Fatah's Abbas and Obama (archive)
Fatah's Abbas and Obama (archive)Flash 90

U.S. President Barack Obama will meet Palestinian Authority (PA) Chairman Mahmoud Abbas on March 17, AFP reported on Thursday, stepping up Washington's efforts to convince the PA leader to embrace a peace deal with Israel.

The meeting will come two weeks after Obama's planned encounter with Prime Minister Binyamin Netanyahu on Monday, which will also take place at the White House.

"The President looks forward to reviewing with President Abbas the progress in the Israeli-Palestinian negotiations," White House spokesman Jay Carney said in a statement quoted by AFP.

"They will also discuss our continuing effort to work cooperatively to strengthen the institutions that can support the establishment of a Palestinian state," he added.
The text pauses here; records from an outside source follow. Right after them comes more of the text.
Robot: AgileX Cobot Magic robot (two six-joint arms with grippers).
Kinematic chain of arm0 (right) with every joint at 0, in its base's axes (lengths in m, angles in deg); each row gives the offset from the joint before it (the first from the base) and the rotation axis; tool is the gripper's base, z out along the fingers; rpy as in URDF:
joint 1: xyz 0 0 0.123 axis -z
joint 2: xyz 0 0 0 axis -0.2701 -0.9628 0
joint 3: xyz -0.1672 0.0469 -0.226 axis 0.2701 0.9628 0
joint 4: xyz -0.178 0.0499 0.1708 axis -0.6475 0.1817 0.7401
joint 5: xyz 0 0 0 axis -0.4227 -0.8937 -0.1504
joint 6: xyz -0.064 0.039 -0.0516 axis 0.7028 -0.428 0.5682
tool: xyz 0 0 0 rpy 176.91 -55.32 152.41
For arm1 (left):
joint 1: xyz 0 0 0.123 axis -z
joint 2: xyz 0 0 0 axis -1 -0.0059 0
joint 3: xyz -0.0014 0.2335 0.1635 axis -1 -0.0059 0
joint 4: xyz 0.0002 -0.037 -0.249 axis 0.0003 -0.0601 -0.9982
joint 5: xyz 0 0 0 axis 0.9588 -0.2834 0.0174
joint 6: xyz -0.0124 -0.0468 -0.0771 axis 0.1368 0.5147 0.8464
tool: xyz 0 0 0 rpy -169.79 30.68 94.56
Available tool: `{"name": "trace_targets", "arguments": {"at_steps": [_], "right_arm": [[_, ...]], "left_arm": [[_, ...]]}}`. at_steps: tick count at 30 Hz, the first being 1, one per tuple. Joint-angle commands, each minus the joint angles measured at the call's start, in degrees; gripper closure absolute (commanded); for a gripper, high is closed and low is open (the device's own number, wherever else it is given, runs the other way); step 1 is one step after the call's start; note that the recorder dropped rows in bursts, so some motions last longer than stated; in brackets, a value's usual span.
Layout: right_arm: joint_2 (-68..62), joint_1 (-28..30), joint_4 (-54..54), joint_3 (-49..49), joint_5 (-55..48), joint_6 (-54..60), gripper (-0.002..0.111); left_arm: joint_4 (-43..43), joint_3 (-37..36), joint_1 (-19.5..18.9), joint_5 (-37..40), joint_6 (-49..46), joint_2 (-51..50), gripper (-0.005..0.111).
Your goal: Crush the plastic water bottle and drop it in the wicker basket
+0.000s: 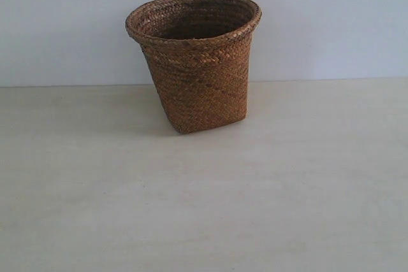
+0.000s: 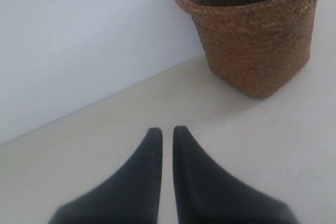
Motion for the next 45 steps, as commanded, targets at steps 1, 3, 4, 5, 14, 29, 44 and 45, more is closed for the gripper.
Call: {"name": "trace_targets", "arguments": {"at_steps": [1, 3, 4, 5, 14, 29, 44, 45], "right_arm": [[7.65, 0.26, 1.80, 6.28, 7.92, 0.36, 0.108], [13.05, 0.26, 2.30, 10.03, 12.45, 0.36, 0.108], [16.43, 0.26, 2.42, 12.20, 14.33, -0.15, 0.108], [17.78, 0.26, 2.86, 13.10, 14.60, -0.52, 0.108], [30.42, 0.26, 4.69, 14.10, 5.12, -5.70, 0.108], [36.47, 0.26, 4.94, 27.63, 11.11, -1.81, 0.108], [36.47, 0.26, 4.93, 37.26, 19.67, -1.93, 0.108], [36.47, 0.26, 4.93, 37.26, 19.67, -1.93, 0.108]], "left_arm": [[-0.21, -4.71, -0.09, -4.05, 2.60, 8.18, 0.102], [-0.21, -7.97, -0.09, -5.81, 3.96, 12.78, 0.102], [-0.21, -10.05, -0.09, -5.95, 5.18, 15.24, 0.102], [-0.66, -10.92, -0.09, -5.95, 5.76, 16.50, 0.102], [-1.02, -14.53, -0.09, -5.48, 7.19, 28.69, 0.102], [-4.11, -32.61, -0.09, -19.75, 15.04, 42.74, 0.102], [-4.11, -44.48, -0.09, -29.37, 16.32, 42.74, 0.102], [-4.11, -44.60, -0.09, -29.24, 16.32, 42.74, 0.102]]}}
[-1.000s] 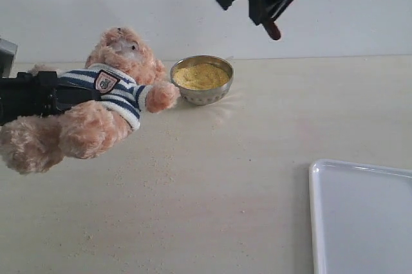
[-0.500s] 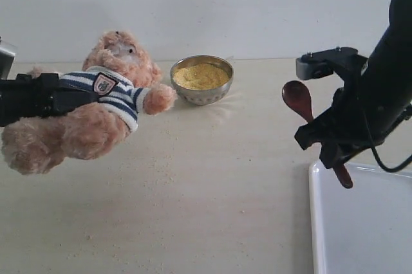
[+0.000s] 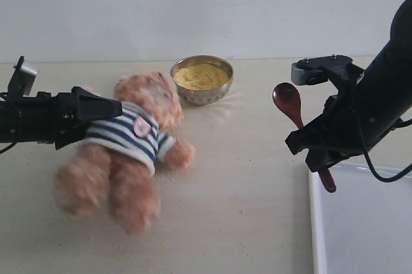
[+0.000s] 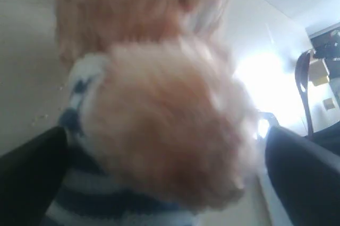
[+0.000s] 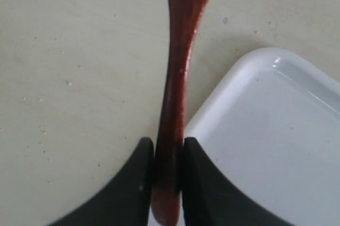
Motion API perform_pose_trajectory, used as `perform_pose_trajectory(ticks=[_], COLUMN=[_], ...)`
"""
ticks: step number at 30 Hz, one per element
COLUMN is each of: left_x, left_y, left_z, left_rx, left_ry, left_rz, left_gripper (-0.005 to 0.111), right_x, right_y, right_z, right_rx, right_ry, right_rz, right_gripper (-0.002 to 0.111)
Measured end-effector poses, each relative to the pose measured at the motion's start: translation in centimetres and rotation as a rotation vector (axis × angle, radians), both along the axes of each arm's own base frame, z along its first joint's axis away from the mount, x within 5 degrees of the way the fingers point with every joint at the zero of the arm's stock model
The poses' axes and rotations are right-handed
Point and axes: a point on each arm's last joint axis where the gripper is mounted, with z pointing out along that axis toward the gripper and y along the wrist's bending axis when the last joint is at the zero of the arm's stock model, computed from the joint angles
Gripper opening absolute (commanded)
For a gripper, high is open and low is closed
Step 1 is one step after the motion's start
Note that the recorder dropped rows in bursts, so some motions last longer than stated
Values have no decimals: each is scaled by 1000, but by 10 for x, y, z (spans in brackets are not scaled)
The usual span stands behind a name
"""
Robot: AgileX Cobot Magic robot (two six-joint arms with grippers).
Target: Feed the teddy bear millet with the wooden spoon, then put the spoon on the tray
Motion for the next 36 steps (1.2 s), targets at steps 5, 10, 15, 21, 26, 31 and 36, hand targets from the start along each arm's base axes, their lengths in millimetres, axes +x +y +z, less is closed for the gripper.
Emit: perform_pose_trajectory(ticks=[5, 10, 15, 21, 26, 31, 36], left_x=[2, 2, 4, 14, 16, 16, 15], left_y=[-1, -1, 2, 31, 57, 85, 105], left_z=[2, 2, 4, 12, 20, 31, 34], left_rx=[-21, -24, -14, -10, -73, -163, -218], left_ry=[-12, -15, -43, -87, -92, -98, -59], left_rz=[17, 14, 17, 92, 159, 220, 288], left_gripper=[110, 110, 110, 110, 108, 95, 29], right_x=[0, 0, 0, 0, 0, 0, 0], right_y=[0, 0, 0, 0, 0, 0, 0], right_z=[0, 0, 0, 0, 0, 0, 0], right_rx=[2, 3, 3, 3, 3, 3, 3], right_ry=[-3, -5, -5, -5, -5, -5, -5], right_rz=[5, 8, 8, 8, 8, 8, 8], right_gripper=[0, 0, 0, 0, 0, 0, 0])
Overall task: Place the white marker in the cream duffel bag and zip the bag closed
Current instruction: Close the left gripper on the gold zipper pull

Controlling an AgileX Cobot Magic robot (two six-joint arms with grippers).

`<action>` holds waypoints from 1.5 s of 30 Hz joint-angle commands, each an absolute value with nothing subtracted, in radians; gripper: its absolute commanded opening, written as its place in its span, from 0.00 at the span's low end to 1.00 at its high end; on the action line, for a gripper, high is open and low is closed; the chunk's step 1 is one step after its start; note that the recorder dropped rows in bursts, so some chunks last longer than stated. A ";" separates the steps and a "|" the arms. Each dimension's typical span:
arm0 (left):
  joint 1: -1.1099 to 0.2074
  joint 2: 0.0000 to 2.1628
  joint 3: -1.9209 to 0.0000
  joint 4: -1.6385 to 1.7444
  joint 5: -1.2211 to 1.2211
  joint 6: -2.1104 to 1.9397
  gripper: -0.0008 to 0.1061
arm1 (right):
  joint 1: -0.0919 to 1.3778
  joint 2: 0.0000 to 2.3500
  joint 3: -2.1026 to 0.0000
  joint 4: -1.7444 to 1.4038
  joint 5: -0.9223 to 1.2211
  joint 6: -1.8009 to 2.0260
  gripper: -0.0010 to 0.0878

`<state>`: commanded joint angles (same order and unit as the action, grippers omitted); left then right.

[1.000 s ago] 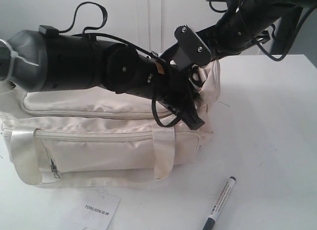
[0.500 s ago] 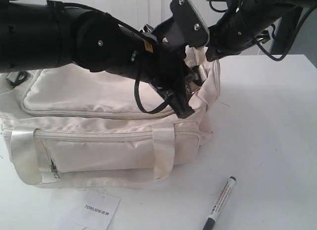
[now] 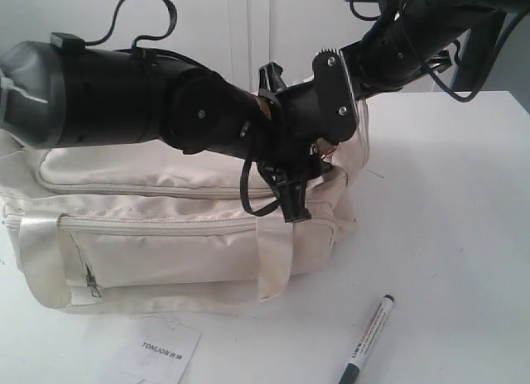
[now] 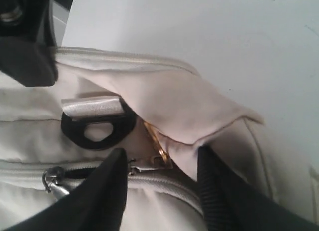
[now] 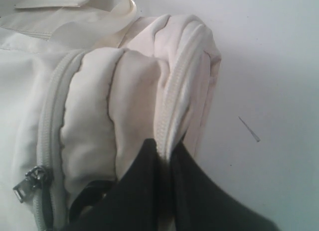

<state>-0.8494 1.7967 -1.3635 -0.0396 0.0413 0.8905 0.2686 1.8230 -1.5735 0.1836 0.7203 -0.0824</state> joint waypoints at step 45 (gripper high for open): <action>-0.845 1.875 -1.363 -0.177 -0.068 0.733 0.41 | 0.269 1.823 -1.573 0.184 0.710 -0.082 0.01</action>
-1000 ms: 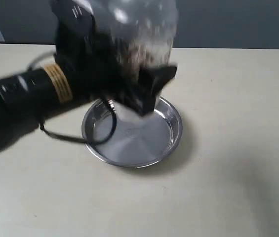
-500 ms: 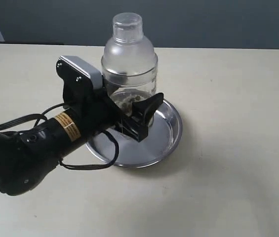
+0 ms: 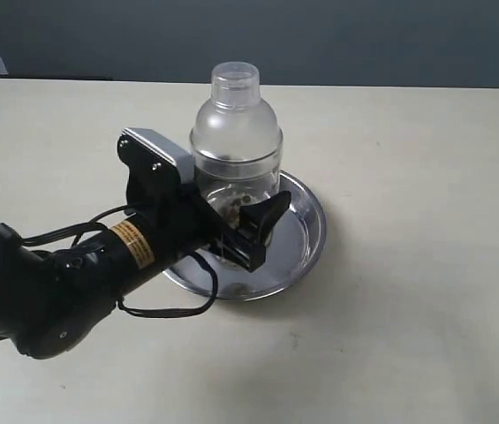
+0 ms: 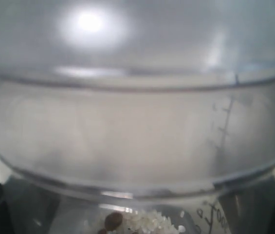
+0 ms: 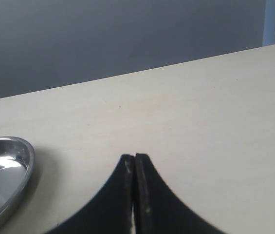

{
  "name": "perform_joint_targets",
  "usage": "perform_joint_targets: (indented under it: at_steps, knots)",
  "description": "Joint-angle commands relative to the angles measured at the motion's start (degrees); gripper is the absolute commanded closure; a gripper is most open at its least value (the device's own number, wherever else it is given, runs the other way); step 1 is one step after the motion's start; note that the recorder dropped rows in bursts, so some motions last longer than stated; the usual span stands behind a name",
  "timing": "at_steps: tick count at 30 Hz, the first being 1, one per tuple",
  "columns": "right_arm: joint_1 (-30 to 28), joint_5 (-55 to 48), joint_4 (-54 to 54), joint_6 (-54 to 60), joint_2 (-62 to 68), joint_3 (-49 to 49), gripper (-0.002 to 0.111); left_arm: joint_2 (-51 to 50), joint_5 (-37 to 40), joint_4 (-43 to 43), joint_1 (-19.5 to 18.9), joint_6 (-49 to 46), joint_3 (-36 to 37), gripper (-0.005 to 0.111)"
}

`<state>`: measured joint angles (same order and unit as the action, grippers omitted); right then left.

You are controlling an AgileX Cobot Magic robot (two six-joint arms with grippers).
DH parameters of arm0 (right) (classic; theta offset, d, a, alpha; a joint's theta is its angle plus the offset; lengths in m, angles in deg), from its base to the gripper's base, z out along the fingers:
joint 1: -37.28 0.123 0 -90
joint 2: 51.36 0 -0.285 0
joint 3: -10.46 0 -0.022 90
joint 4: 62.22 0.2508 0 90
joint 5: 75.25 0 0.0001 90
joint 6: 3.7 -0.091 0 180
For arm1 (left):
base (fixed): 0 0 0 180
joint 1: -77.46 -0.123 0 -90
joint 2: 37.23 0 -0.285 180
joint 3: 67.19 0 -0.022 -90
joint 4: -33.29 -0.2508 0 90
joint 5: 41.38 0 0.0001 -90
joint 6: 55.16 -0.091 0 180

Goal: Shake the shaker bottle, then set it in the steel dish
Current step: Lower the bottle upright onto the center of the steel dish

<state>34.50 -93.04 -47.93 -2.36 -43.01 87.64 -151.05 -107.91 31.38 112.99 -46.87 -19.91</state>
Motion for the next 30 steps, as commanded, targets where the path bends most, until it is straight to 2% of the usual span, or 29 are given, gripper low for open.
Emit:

The announcement comes after a report in the New York Times Thursday, which indicated that President Barack Obama has decided to take a more “active role” in the Israel-PA negotiations.

According to the report, during his meeting with Netanyahu, Obama will make an “urgent appeal” to Netanyahu to accept Kerry's plan.

The announcement was also made a day after Secretary of State John Kerry, who has been mounting an exhaustive diplomatic push, said that his quest to seal a full Middle East peace deal will slip beyond an April deadline.

The PA’s chief negotiator, Saeb Erekat, rejected any extension of the talks, claiming that there is no point in doing so as long as Israel “continues to disregard international law.”

Kerry coaxed the two sides back to the negotiating table in late July, after Obama's initial drive to secure a peace deal foundered in his first term.

Despite Kerry's intense attention, the talks have shown little sign of progress, with each side blaming the other for the stalemate.

But Kerry insisted that both parties were still "in the middle" of the talks, saying, "I laugh at people who say it's not going anywhere. They don't know because we're not talking about where it's at. They have no clue where our negotiations are and whether they could go anywhere."

Last week, Kerry met twice in Paris with PA Chairman Mahmoud Abbas, in what a U.S. official later described as "constructive" talks.

A PA official, however, said last Friday that ideas proposed by Kerry in Paris could not be accepted "as the basis for a framework accord... as they do not take into account the legitimate rights of the Palestinian people."

Meanwhile, the PA-based Al-Quds newspaper reported on Wednesday that  Abbas became very angry during his meeting with Kerry and threatened to end the negotiations with Israel.

According to the report, Abbas fumed when, during a meeting with Kerry in Paris, the top U.S. diplomat presented a new offer which, according to senior PA officials, adopted the Israeli positions for a peace agreement.